On 3/13/2011 2:05 PM, Daniel Stutzbach wrote:
On Sat, Mar 12, 2011 at 3:44 PM, Guido van Rossum <gu...@python.org
<mailto:gu...@python.org>> wrote:
I recently advised a Googler who was sorting a large dataset and
running out of memory. My analysis of the situation was that he was
sorting a huge list of short lines of the form "shortstring,integer"

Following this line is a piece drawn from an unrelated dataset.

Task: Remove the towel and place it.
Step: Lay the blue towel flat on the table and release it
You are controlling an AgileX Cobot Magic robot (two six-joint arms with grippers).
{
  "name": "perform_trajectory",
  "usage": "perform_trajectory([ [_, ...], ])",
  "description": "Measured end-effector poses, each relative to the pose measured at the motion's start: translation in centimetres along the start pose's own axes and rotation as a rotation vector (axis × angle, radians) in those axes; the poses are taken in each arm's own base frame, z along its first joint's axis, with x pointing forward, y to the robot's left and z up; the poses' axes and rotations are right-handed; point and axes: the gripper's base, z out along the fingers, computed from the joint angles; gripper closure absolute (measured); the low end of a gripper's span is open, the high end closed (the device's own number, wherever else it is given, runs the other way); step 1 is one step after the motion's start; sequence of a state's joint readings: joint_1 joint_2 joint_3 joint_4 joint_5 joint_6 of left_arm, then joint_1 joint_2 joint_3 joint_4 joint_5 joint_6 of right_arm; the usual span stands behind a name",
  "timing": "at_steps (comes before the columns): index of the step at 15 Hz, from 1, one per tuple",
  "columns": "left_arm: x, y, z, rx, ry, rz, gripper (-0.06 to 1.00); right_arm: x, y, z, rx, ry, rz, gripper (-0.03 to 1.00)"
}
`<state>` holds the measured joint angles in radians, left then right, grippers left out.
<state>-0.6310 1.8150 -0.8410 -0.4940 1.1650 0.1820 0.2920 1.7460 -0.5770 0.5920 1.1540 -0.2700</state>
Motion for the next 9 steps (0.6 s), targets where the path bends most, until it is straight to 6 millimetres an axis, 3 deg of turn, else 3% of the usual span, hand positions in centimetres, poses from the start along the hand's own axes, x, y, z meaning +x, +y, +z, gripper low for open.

with a key function that returned a tuple of the form ("shortstring",
integer).
As Raymond pointed out, a change I made for 3.2 significantly shrinks
the memory footprint of sorting with a key (although it's still more
memory-intensive than sorting with cmp).
He could reduce the memory footprint further by sorting in two passes
instead of using a tuple, leveraging the fact that Python guarantees a
stable sort. In 3.2 or later, this technique will require roughly twice
as much memory as just storing the list:
biglist.sort(key=lambda s: int(s.split(',')[1])) # Sort by the integer
biglist.sort(key=lambda s: s.split(',')[0]) # Sort by the shortstring
I think the use cases are pretty narrow where there's plenty of memory
for storing the list but not enough to store two copies.
Here are two variations on the idea of two pass sorting, both of which
only sort ints for duplicate shortstrings and neither of which use key=.
1. If duplication of shortstrings is (known to be) sparse, sort the
lines as they are, then scan to detect runs (slices) of duplicate
shortstrings and sort and replace those. (If sort had start and stop
index keywords, this could be done in place.)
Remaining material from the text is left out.